[EXERCISE GOAL]:
Search through the entries for the word "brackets" and copy every line that has it.

[Stored data entries]
= = = =

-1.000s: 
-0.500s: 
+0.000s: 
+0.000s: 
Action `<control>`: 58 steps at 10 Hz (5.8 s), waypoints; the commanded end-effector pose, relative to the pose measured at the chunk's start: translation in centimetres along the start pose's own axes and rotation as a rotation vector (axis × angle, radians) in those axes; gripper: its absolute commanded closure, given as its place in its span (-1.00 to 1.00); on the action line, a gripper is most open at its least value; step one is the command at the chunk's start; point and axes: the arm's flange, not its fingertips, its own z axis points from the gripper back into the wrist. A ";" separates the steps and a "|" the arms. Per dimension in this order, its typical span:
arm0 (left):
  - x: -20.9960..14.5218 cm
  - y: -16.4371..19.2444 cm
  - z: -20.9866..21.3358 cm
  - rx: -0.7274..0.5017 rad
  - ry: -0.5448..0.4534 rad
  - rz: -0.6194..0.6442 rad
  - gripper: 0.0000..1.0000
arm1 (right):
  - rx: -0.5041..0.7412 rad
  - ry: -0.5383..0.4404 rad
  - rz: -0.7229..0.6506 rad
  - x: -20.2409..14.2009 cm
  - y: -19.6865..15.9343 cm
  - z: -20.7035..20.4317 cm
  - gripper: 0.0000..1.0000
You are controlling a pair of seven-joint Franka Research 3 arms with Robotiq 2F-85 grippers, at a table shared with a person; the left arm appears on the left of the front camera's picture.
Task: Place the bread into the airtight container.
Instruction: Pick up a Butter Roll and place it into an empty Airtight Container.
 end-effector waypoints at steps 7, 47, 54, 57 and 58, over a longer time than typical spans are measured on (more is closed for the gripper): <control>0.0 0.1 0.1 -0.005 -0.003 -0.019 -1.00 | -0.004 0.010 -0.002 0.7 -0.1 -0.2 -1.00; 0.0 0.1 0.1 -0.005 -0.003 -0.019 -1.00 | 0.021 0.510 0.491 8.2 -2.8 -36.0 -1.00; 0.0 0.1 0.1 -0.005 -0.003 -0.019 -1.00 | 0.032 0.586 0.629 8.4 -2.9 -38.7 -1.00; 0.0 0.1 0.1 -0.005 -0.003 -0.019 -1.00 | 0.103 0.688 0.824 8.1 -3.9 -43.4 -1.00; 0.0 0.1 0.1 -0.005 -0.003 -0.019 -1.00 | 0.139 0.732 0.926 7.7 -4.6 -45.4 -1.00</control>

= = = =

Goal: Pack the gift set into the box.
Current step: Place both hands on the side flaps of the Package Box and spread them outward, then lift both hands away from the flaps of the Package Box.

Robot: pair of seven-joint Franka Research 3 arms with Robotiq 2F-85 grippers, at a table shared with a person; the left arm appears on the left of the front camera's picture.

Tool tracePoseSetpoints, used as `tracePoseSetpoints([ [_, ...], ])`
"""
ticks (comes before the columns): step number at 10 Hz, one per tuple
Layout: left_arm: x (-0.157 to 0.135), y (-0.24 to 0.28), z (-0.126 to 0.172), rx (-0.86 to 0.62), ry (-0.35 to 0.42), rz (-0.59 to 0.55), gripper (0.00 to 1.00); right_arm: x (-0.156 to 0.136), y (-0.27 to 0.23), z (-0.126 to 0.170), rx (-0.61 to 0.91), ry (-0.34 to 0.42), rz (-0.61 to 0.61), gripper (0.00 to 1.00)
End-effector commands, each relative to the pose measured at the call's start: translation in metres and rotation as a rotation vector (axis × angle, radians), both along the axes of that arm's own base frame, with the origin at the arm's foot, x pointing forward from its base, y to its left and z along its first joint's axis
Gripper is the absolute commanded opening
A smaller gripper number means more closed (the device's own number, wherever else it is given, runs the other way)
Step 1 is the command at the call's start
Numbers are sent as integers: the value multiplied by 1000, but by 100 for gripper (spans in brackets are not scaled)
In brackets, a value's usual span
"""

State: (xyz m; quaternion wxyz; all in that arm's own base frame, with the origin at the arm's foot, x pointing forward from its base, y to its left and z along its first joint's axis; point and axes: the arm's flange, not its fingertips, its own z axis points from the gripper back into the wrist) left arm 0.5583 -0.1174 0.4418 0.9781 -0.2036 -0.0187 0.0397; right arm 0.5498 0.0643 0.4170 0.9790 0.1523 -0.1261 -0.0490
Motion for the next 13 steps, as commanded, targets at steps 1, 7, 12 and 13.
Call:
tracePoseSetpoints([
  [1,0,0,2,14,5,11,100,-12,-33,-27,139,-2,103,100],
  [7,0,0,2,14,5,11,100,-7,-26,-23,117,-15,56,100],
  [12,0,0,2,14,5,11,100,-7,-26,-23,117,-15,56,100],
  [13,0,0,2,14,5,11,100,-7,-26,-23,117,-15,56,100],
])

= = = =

[RESULT OF THIS EXERCISE]:
Numbers are sent as integers: the value multiplied by 1000, but by 100 for gripper (spans in brackets are not scaled)
In brackets, a value's usual span

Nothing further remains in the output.